Als Video-Schiedsrichter verkleideter Torhüter Timo Horn vom 1. FC Köln mit Damenbegleitung. Foto: Imago/Eduard BoppAls Video-Schiedsrichter verkleideter Torhüter Timo Horn vom 1. FC Köln mit Damenbegleitung. Foto: Imago/Eduard Bopp

Köln. Auf der Karnevalssitzung des 1. FC Köln tauchte Torwart Timo Horn in knallgelbem Kostüm als Videoschiedsrichter auf.

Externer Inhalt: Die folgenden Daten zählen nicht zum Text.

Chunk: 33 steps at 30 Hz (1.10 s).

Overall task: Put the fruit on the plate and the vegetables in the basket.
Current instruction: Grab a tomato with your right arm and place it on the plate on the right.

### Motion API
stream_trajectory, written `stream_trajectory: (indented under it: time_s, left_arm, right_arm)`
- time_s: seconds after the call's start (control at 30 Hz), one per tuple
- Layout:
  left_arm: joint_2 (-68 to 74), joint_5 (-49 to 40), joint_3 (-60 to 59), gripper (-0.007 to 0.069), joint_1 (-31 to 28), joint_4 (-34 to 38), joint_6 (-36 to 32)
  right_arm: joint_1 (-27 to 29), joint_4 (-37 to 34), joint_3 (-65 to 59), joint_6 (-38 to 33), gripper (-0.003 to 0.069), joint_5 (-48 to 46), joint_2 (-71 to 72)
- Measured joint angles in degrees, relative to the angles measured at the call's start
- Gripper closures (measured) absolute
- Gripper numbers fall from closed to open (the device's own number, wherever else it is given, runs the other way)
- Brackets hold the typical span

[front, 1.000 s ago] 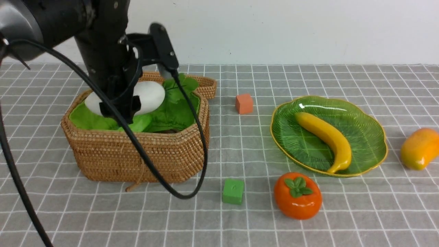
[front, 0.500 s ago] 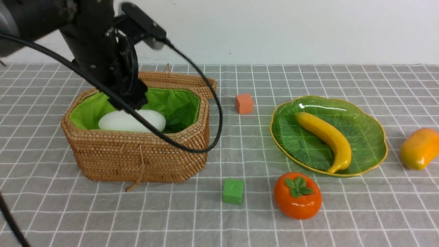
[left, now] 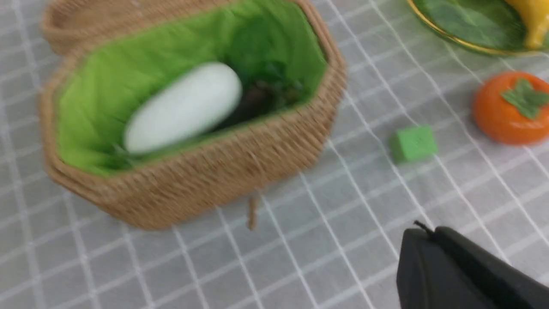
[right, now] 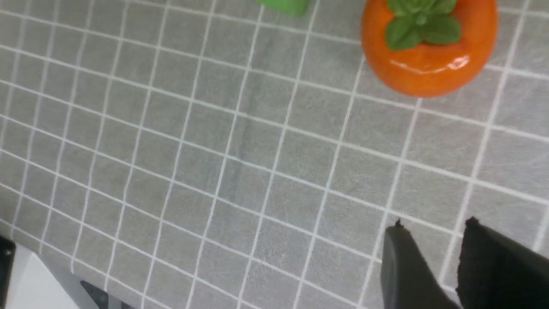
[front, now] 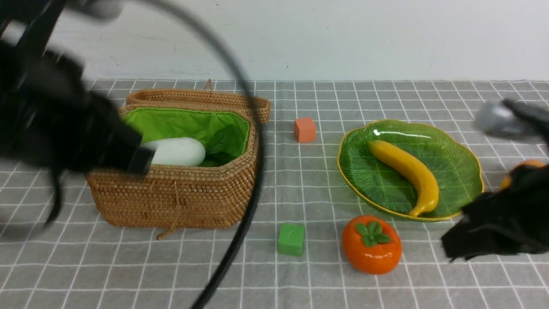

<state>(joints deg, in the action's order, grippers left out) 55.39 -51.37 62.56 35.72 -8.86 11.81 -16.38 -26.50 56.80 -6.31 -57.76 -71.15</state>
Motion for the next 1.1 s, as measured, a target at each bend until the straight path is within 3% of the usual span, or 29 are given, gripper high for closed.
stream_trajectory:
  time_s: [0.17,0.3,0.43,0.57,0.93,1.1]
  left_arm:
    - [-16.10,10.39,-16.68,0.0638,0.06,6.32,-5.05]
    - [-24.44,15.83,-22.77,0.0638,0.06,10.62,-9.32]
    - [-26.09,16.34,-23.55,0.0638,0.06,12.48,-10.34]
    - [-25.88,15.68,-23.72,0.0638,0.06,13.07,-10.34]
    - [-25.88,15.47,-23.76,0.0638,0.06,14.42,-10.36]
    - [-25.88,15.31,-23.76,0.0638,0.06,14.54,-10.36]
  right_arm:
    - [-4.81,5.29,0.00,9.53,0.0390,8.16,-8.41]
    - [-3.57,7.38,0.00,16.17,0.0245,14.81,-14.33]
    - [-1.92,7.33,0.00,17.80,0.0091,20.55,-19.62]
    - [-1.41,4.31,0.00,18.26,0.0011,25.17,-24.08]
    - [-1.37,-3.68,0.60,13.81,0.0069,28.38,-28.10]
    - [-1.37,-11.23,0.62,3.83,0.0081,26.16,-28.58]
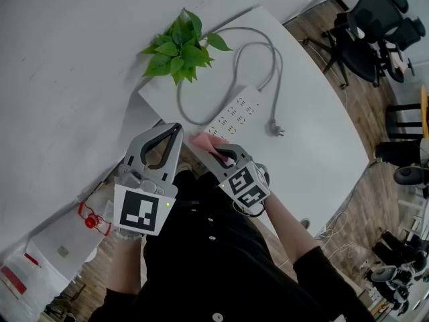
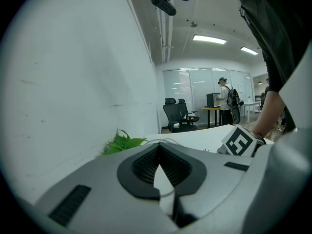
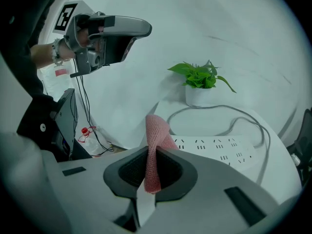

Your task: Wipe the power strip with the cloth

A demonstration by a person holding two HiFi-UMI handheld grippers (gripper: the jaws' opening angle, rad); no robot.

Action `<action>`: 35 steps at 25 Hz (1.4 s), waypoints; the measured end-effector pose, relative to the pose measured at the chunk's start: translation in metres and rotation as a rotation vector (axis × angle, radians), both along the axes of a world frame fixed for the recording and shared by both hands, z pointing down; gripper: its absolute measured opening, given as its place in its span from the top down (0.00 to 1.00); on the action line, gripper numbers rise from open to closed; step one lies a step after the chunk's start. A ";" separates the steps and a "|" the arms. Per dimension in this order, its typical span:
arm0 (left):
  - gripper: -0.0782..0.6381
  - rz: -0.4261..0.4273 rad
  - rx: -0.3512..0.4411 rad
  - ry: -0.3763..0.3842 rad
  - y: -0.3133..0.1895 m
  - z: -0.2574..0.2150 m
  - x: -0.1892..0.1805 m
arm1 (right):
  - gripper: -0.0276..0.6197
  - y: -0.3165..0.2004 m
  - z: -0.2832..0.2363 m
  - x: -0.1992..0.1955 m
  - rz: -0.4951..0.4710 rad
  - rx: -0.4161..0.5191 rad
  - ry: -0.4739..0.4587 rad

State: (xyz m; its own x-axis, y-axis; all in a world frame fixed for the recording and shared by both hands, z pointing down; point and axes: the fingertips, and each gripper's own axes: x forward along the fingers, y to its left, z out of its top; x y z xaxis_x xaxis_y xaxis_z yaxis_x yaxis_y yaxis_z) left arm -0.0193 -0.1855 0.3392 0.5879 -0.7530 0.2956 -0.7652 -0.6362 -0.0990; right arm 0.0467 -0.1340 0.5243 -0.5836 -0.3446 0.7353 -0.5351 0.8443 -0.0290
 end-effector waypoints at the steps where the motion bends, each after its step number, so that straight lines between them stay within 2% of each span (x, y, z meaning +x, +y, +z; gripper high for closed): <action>1: 0.87 0.001 0.001 0.000 0.000 0.000 0.000 | 0.87 -0.001 -0.002 0.000 0.000 0.005 -0.001; 5: 0.87 0.002 0.004 0.000 -0.001 0.000 0.000 | 0.87 -0.006 -0.011 0.004 0.014 0.036 0.002; 9: 0.87 0.009 0.012 0.001 -0.003 -0.002 0.001 | 0.87 -0.019 -0.024 0.017 0.075 0.088 0.004; 12: 0.87 0.012 0.013 0.006 -0.004 -0.001 0.002 | 0.87 -0.032 -0.034 0.029 0.145 0.120 -0.023; 19: 0.87 0.025 0.021 0.000 -0.006 0.002 0.003 | 0.87 -0.077 -0.048 0.084 0.374 0.214 0.004; 27: 0.87 0.003 0.003 -0.008 -0.004 0.003 -0.006 | 0.87 -0.121 -0.056 0.151 0.564 0.314 0.120; 31: 0.87 -0.007 -0.005 -0.012 -0.003 0.004 -0.010 | 0.87 -0.140 -0.053 0.171 0.605 0.349 0.187; 35: 0.87 -0.018 -0.014 -0.015 -0.003 0.006 -0.014 | 0.87 -0.152 -0.040 0.180 0.612 0.328 0.242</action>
State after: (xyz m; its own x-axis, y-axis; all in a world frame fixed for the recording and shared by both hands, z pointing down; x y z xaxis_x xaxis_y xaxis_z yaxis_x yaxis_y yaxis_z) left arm -0.0329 -0.1884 0.3449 0.5698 -0.7590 0.3149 -0.7749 -0.6239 -0.1015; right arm 0.2269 -0.2863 0.4847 -0.0503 -0.7809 0.6226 -0.8730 0.3371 0.3524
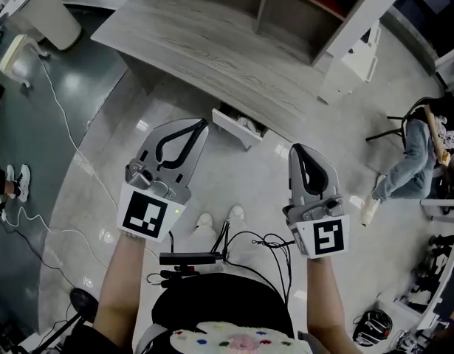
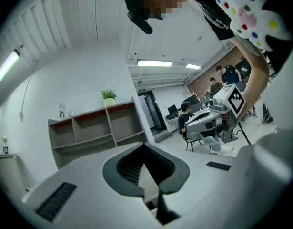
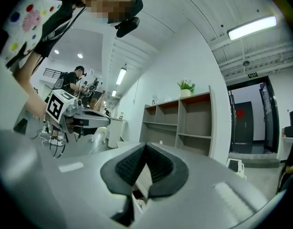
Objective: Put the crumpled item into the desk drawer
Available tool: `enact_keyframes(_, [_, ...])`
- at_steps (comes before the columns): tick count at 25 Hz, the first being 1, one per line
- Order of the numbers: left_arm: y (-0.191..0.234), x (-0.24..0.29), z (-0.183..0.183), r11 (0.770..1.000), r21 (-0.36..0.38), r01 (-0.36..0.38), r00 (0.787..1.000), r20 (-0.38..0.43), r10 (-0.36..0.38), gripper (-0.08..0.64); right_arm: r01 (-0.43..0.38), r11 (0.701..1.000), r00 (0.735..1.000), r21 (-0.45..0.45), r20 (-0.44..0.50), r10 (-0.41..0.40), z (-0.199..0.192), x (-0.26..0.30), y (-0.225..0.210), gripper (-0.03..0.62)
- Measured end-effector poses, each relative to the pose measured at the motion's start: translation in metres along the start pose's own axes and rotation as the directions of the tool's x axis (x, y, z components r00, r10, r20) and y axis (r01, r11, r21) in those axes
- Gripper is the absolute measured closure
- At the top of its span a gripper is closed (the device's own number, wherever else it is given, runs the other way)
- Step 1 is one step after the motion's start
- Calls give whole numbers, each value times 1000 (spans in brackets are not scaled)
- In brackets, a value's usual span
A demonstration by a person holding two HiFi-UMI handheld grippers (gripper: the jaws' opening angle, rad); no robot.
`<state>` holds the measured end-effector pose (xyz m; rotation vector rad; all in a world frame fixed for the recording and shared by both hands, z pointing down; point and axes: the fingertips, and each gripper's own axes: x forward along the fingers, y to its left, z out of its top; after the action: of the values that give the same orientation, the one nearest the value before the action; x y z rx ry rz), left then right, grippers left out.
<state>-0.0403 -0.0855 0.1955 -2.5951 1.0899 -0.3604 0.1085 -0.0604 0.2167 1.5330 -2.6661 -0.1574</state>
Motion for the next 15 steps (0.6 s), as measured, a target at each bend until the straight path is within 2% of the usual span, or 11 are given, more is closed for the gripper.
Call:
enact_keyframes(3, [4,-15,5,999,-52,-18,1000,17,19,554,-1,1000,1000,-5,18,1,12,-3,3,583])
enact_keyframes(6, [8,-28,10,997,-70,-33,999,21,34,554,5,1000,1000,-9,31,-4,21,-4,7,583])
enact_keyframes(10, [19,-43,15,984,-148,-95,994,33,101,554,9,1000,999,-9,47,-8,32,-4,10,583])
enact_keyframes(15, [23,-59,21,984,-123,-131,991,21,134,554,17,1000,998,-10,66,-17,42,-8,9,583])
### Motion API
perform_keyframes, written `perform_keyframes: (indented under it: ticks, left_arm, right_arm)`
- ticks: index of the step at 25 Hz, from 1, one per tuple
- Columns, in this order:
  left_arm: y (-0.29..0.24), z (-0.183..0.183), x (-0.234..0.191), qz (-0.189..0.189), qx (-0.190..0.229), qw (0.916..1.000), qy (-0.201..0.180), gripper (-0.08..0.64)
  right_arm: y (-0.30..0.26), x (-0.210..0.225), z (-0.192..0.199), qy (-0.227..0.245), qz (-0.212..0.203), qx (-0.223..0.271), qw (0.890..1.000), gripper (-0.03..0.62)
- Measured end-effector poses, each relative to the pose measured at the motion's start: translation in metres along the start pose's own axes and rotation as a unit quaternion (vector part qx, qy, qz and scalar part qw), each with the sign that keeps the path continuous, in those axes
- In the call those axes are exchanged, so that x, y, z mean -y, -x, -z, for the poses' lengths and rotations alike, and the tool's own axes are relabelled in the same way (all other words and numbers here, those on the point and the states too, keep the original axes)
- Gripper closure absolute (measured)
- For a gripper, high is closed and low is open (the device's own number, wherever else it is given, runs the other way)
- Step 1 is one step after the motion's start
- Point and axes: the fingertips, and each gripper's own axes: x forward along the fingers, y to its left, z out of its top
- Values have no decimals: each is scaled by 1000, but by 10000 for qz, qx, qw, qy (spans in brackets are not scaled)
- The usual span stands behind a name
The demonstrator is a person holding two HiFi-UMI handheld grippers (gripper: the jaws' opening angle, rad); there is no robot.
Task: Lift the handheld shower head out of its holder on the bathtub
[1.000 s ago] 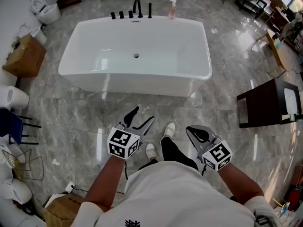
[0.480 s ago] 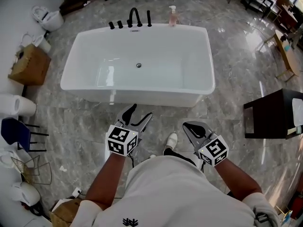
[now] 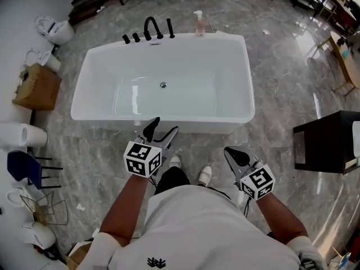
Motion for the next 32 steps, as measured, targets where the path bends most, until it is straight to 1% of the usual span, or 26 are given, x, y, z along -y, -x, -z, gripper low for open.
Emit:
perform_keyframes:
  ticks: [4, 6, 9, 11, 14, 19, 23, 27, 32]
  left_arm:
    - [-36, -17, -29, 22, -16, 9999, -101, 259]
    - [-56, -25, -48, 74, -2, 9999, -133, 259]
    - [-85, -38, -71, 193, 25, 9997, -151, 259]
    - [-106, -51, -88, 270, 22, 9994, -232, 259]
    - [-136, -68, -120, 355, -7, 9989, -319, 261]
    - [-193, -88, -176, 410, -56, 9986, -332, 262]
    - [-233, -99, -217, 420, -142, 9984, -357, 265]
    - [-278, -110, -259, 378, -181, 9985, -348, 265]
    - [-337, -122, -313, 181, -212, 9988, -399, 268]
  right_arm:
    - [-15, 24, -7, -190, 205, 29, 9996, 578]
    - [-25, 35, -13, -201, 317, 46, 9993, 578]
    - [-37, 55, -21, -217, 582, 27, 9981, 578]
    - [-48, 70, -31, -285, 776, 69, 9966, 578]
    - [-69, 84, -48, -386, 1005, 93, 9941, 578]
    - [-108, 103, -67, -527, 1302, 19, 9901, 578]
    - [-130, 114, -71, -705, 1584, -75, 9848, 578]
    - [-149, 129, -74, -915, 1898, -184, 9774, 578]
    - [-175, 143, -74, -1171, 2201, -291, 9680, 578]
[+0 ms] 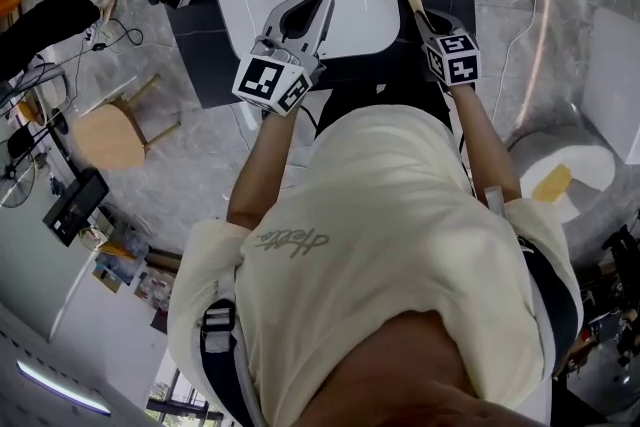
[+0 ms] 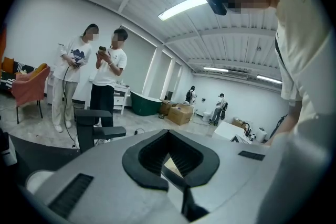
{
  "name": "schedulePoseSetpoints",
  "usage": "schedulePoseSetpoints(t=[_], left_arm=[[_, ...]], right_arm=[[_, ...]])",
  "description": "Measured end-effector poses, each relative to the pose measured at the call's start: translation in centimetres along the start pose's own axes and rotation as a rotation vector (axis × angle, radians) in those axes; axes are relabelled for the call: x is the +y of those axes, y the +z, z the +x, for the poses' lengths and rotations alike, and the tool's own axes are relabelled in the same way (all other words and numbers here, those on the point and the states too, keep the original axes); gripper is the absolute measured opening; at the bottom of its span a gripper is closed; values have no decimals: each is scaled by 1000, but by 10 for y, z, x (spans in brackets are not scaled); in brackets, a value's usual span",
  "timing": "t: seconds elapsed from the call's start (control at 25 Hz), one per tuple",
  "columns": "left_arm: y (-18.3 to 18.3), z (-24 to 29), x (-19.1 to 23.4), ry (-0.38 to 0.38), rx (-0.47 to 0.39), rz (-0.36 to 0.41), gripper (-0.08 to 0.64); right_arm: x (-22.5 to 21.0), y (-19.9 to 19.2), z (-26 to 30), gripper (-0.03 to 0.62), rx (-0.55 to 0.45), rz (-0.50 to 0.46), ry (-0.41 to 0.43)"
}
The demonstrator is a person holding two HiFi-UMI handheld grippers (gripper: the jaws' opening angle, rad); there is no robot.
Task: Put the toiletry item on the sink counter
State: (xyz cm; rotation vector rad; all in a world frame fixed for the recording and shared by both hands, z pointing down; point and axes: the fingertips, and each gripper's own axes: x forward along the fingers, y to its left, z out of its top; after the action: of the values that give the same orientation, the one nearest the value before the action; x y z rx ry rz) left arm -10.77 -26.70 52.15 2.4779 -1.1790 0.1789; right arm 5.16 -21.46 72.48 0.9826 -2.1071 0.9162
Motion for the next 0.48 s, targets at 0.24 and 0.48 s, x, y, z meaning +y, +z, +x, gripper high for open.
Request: schedulePoseSetpoints(t=[0.24,0.48], left_arm=[[-4,-2,11,4,-2,-18,3],[-9,-9,20,11,3,-28,3]], right_arm=[[-10,-6,7,25,7,43,-78],[-11,-6,13,25,15,77,-88]])
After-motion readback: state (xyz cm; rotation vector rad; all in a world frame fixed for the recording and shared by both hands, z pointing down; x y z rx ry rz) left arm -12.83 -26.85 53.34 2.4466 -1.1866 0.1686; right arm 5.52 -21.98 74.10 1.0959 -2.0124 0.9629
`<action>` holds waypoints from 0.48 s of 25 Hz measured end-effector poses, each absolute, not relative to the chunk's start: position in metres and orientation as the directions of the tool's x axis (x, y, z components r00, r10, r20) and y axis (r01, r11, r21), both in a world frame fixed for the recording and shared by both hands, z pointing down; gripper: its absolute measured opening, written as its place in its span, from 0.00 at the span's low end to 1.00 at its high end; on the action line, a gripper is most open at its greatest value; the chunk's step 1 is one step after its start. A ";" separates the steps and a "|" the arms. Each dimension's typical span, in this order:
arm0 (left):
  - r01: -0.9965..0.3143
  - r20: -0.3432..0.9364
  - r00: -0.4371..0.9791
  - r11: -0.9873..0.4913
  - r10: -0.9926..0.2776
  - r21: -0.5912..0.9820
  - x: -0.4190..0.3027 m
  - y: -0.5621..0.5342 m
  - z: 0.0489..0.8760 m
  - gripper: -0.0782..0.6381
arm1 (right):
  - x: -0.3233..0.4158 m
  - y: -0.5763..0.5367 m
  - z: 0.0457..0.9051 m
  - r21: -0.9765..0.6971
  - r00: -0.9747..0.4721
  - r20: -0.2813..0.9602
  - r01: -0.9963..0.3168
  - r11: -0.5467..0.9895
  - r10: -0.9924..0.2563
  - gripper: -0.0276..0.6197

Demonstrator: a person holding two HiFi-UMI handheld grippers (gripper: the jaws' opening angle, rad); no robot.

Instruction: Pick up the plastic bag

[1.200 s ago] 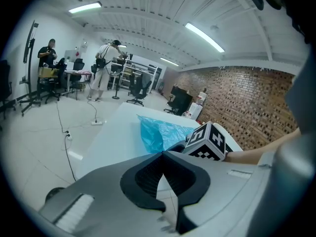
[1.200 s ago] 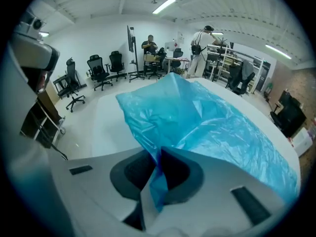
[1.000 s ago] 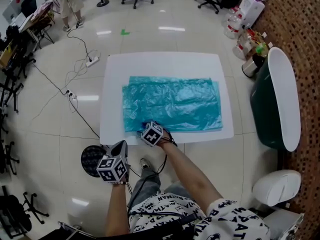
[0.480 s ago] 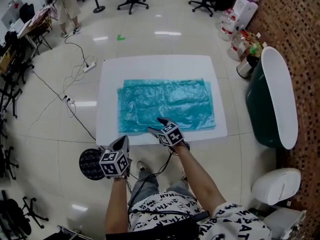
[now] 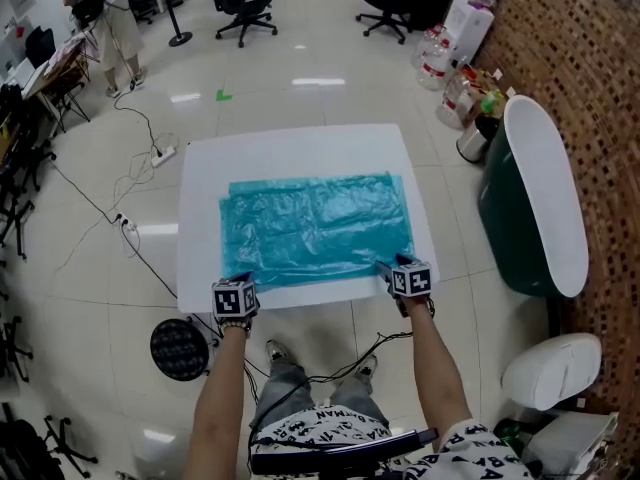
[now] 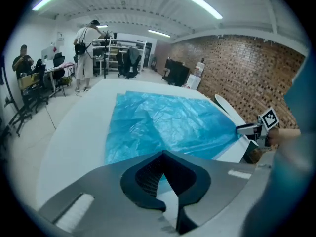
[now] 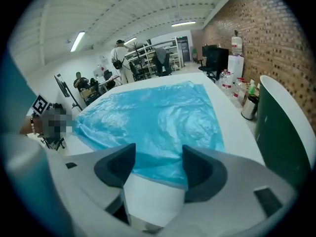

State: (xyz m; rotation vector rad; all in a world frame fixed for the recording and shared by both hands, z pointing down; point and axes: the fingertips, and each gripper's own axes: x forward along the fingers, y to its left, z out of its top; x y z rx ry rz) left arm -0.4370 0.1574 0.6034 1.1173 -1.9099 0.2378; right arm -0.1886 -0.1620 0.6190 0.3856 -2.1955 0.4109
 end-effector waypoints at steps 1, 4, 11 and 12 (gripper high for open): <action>-0.779 0.793 -0.191 0.581 -0.578 0.235 -0.437 0.161 0.611 0.11 | -0.186 -0.165 0.620 -0.158 -0.596 0.792 -0.413 0.897 -0.135 0.52; -0.788 0.837 -0.174 0.583 -0.519 0.198 -0.433 0.168 0.625 0.11 | -0.186 -0.178 0.617 -0.208 -0.623 0.772 -0.431 0.878 -0.124 0.52; -0.759 0.832 -0.193 0.616 -0.519 0.209 -0.432 0.171 0.628 0.11 | -0.187 -0.181 0.608 -0.281 -0.671 0.737 -0.411 0.867 -0.079 0.52; -0.752 0.817 -0.207 0.622 -0.538 0.220 -0.433 0.170 0.619 0.11 | -0.189 -0.178 0.597 -0.267 -0.687 0.722 -0.385 0.883 -0.081 0.52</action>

Kölns Torwart Timo Horn tauchte auf der traditionellen Karnevalssitzung des 1. FC Köln am Donnerstag in einem kuriosen, quietschgelben Shirt und ein Riesentelefon in der Hand auf. Dazu Strümpfe und Shorts wie ein Schiedsrichter. Auch Verteidiger Dominic Maroh wählte dieses Outfit.

Mit dem Look wollten die Kölner Spieler offensichtlich den Job des Video-Schiedsrichters aufs Korn nehmen. 2017 empörten sich Fans und Mannschaft über einige Entscheidungen der Video-Schiris. Bei einem Spiel gegen Mainz hatte der FIFA-Schiedsrichter Felix Brych einen Elfmeter gegeben, der keiner war – obwohl er Rücksprache mit dem Video-Assistenten Tobias Welz gehalten hatte. Der Ex-Kölner Daniel Brosinski verwandelte für den FSV Mainz 05. Wieder einmal fühlte sich der damals noch sieglose Tabellenletzte der Fußball-Bundesliga aus Köln benachteiligt, wieder stand die Technik, die Diskussionen vermeiden soll, in der Kritik.

Ein Köln-Fan erstattete sogar Anzeige gegen Videoschiedsrichter Welz, der die Entscheidung von Schiedsrichter Brych nach Ansicht der TV-Bilder nicht korrigiert hatte.

Auch nach einem umstrittenen Gegentor bei einem Spiel in Dortmund hatten die Kölner tagelang mit einem offiziellen Protest kokettiert, ehe sie den Einspruch zurückzogen.